Your objective: The entries below need to be transcribed verbatim.

───

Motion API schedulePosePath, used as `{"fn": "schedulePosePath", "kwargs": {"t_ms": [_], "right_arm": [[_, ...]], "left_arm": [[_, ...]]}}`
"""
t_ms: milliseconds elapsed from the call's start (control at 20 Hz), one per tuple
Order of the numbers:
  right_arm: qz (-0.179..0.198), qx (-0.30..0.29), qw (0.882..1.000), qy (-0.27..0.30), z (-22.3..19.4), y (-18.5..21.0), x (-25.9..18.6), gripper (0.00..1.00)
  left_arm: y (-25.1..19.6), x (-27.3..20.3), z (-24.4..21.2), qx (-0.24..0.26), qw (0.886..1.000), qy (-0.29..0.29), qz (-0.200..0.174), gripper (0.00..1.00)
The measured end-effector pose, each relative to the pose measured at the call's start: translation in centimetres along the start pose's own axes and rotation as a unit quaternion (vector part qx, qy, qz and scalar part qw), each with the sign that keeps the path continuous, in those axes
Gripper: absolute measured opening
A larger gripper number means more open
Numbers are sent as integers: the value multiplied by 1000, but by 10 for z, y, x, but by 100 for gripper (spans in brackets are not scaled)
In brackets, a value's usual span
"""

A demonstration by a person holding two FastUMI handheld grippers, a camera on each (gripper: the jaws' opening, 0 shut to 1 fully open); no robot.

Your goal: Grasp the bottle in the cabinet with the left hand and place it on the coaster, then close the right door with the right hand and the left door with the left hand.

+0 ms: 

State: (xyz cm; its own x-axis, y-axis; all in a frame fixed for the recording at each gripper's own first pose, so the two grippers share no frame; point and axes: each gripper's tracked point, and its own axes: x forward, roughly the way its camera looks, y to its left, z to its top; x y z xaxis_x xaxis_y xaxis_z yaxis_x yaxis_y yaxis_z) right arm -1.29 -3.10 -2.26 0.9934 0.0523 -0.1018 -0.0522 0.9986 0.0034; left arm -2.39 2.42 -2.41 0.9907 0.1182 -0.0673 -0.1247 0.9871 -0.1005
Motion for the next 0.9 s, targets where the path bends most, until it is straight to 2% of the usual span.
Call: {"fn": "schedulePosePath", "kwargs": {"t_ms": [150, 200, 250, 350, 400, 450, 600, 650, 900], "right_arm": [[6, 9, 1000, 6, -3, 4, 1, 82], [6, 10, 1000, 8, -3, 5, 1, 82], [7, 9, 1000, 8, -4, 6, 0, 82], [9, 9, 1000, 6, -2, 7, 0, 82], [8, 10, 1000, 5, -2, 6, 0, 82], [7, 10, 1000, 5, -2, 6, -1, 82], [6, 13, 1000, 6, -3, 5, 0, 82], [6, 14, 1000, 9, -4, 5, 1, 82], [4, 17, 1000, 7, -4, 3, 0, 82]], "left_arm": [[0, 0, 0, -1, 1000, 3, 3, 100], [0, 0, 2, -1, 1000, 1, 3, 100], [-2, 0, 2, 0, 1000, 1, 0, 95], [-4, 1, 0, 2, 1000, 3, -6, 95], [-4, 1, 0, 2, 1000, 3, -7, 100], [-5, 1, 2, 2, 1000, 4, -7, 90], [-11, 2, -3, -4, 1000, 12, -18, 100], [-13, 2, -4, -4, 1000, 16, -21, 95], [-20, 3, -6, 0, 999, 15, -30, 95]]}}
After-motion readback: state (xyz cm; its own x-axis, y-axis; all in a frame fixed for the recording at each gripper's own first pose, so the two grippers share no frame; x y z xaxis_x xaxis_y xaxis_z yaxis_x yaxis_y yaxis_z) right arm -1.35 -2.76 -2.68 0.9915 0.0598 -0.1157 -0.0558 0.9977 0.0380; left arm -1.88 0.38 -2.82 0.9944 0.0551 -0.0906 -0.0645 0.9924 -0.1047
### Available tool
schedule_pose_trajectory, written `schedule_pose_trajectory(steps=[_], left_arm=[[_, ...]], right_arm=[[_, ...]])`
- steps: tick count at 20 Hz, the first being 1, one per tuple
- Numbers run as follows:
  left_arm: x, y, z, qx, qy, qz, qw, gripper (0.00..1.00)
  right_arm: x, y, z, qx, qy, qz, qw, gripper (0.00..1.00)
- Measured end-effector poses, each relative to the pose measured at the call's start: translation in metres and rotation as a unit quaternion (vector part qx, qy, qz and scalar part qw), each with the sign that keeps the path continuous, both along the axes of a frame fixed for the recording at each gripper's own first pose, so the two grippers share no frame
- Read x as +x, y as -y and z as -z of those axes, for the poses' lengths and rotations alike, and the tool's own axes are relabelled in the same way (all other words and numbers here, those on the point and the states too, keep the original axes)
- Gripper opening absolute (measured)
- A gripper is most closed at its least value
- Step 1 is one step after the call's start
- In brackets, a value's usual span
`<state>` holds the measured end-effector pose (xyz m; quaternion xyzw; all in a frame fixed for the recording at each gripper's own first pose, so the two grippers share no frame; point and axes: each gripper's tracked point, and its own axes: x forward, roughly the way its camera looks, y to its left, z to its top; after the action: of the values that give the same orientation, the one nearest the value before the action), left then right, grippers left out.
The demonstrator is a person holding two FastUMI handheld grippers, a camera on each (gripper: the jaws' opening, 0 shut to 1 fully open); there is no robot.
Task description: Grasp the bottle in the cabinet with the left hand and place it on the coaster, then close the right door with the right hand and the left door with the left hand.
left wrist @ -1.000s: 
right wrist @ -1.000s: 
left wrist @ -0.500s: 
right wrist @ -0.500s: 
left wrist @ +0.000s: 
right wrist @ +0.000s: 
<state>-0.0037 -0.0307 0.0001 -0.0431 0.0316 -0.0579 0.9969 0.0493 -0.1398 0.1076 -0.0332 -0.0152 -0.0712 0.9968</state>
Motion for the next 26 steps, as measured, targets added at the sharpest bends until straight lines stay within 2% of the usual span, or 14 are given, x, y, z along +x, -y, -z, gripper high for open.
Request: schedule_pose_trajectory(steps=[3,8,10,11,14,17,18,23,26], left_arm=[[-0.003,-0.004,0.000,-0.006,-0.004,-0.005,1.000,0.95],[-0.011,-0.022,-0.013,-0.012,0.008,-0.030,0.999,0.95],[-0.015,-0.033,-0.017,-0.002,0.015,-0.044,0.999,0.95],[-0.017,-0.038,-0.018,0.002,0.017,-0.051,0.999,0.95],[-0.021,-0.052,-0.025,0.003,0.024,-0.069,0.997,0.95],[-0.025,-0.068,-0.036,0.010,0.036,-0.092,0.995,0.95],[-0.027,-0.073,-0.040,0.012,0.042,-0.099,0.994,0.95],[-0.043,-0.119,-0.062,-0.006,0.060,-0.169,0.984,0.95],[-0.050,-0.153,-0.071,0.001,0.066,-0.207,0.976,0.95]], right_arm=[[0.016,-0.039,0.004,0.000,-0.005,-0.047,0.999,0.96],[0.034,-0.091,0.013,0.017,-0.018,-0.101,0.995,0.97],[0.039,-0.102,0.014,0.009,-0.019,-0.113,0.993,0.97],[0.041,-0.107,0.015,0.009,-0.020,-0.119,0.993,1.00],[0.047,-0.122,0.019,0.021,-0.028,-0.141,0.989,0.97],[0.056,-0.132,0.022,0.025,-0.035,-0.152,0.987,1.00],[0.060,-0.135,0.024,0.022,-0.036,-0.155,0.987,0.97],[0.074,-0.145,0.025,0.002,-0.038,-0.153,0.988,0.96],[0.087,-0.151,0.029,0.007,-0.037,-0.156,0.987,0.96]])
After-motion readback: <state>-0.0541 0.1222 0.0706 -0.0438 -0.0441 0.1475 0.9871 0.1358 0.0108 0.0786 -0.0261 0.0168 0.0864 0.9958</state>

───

Output for this task:
Motion API schedulePosePath, used as `{"fn": "schedulePosePath", "kwargs": {"t_ms": [_], "right_arm": [[_, ...]], "left_arm": [[_, ...]]}}`
"""
t_ms: milliseconds elapsed from the call's start (control at 20 Hz), one per tuple
Order of the numbers:
  right_arm: qz (-0.179..0.198), qx (-0.30..0.29), qw (0.882..1.000), qy (-0.27..0.30), z (-22.3..19.4), y (-18.5..21.0), x (-25.9..18.6), gripper (0.00..1.00)
  left_arm: y (-25.1..19.6), x (-27.3..20.3), z (-24.4..21.2), qx (-0.24..0.26), qw (0.886..1.000), qy (-0.29..0.29), qz (-0.200..0.174), gripper (0.00..1.00)
The measured end-effector pose, each relative to the pose measured at the call's start: translation in centimetres along the start pose's own axes and rotation as a unit quaternion (vector part qx, qy, qz and scalar part qw), each with the sign that keeps the path continuous, in those axes
Gripper: absolute measured opening
A larger gripper number means more open
Numbers are sent as integers: the value multiplied by 1000, but by 10 for z, y, x, but by 100 for gripper (spans in brackets are not scaled)
In brackets, a value's usual span
"""

A demonstration by a person holding two FastUMI handheld grippers, a camera on each (gripper: the jaws' opening, 0 shut to 1 fully open); no robot.

Your goal: Grasp the bottle in the cabinet with the left hand and place it on the coaster, then close the right door with the right hand and the left door with the left hand.

+0 ms: 

State: (xyz cm; its own x-axis, y-axis; all in a frame fixed for the recording at each gripper's own first pose, so the two grippers share no frame; point and axes: each gripper's tracked point, and its own axes: x forward, roughly the way its camera looks, y to its left, z to its top; x y z xaxis_x xaxis_y xaxis_z yaxis_x yaxis_y yaxis_z) right arm -1.29 -3.10 -2.26 0.9934 0.0523 -0.1018 -0.0522 0.9986 0.0034; left arm -2.39 2.42 -2.41 0.9907 0.1182 -0.0673 -0.1247 0.9871 -0.1005
Motion for the next 0.9 s, targets where the path bends most, until it is straight to 2% of the usual span.
Call: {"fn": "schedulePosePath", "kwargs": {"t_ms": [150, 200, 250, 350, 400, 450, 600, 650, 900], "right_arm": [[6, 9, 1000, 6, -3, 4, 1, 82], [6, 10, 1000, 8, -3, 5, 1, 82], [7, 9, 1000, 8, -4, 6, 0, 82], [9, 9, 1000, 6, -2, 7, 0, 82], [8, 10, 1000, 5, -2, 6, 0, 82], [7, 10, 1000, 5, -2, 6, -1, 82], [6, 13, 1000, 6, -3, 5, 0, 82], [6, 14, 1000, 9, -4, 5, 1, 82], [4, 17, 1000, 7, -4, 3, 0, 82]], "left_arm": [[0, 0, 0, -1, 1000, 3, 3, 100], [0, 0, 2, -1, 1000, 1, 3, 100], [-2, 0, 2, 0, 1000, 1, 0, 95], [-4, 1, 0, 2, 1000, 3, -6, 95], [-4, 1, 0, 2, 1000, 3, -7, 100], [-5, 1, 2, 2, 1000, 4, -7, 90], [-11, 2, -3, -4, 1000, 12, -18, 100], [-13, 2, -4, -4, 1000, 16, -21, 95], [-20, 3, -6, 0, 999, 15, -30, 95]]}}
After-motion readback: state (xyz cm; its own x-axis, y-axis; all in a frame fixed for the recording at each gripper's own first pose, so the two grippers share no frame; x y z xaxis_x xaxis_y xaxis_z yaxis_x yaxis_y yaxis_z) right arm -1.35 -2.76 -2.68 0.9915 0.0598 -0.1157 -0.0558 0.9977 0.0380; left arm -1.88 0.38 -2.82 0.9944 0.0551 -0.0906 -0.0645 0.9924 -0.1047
### Available tool
schedule_pose_trajectory, written `schedule_pose_trajectory(steps=[_], left_arm=[[_, ...]], right_arm=[[_, ...]])`
- steps: tick count at 20 Hz, the first being 1, one per tuple
- Numbers run as follows:
  left_arm: x, y, z, qx, qy, qz, qw, gripper (0.00..1.00)
  right_arm: x, y, z, qx, qy, qz, qw, gripper (0.00..1.00)
- Measured end-effector poses, each relative to the pose measured at the call's start: translation in metres and rotation as a unit quaternion (vector part qx, qy, qz and scalar part qw), each with the sign that keeps the path continuous, both along the axes of a frame fixed for the recording at each gripper's own first pose, so the two grippers share no frame
- Read x as +x, y as -y and z as -z of those axes, for the poses' lengths and rotations alike, and the tool's own axes are relabelled in the same way (all other words and numbers here, those on the point and the states too, keep the original axes)
- Gripper opening absolute (measured)
- A gripper is most closed at its least value
- Step 1 is one step after the call's start
- In brackets, a value's usual span
`<state>` holds the measured end-effector pose (xyz m; quaternion xyzw; all in a frame fixed for the recording at each gripper's own first pose, so the two grippers share no frame; point and axes: each gripper's tracked point, and its own axes: x forward, roughly the way its camera looks, y to its left, z to its top; after the action: of the values that give the same orientation, the one nearest the value before the action), left then right, grippers left out.
The demonstrator is a person holding two FastUMI handheld grippers, a camera on each (gripper: the jaws' opening, 0 shut to 1 fully open); there is no robot.
Task description: Grasp the bottle in the cabinet with the left hand and place it on the coaster, then close the right door with the right hand and the left door with the left hand.
left wrist @ -1.000s: 
right wrist @ -1.000s: 
left wrist @ -0.500s: 
right wrist @ -0.500s: 
left wrist @ +0.000s: 
right wrist @ +0.000s: 
<state>-0.0037 -0.0307 0.0001 -0.0431 0.0316 -0.0579 0.9969 0.0493 -0.1398 0.1076 -0.0332 -0.0152 -0.0712 0.9968</state>
Motion for the next 26 steps, as measured, targets added at the sharpest bends until straight lines stay within 2% of the usual span, or 14 are given, x, y, z along +x, -y, -z, gripper high for open.
Request: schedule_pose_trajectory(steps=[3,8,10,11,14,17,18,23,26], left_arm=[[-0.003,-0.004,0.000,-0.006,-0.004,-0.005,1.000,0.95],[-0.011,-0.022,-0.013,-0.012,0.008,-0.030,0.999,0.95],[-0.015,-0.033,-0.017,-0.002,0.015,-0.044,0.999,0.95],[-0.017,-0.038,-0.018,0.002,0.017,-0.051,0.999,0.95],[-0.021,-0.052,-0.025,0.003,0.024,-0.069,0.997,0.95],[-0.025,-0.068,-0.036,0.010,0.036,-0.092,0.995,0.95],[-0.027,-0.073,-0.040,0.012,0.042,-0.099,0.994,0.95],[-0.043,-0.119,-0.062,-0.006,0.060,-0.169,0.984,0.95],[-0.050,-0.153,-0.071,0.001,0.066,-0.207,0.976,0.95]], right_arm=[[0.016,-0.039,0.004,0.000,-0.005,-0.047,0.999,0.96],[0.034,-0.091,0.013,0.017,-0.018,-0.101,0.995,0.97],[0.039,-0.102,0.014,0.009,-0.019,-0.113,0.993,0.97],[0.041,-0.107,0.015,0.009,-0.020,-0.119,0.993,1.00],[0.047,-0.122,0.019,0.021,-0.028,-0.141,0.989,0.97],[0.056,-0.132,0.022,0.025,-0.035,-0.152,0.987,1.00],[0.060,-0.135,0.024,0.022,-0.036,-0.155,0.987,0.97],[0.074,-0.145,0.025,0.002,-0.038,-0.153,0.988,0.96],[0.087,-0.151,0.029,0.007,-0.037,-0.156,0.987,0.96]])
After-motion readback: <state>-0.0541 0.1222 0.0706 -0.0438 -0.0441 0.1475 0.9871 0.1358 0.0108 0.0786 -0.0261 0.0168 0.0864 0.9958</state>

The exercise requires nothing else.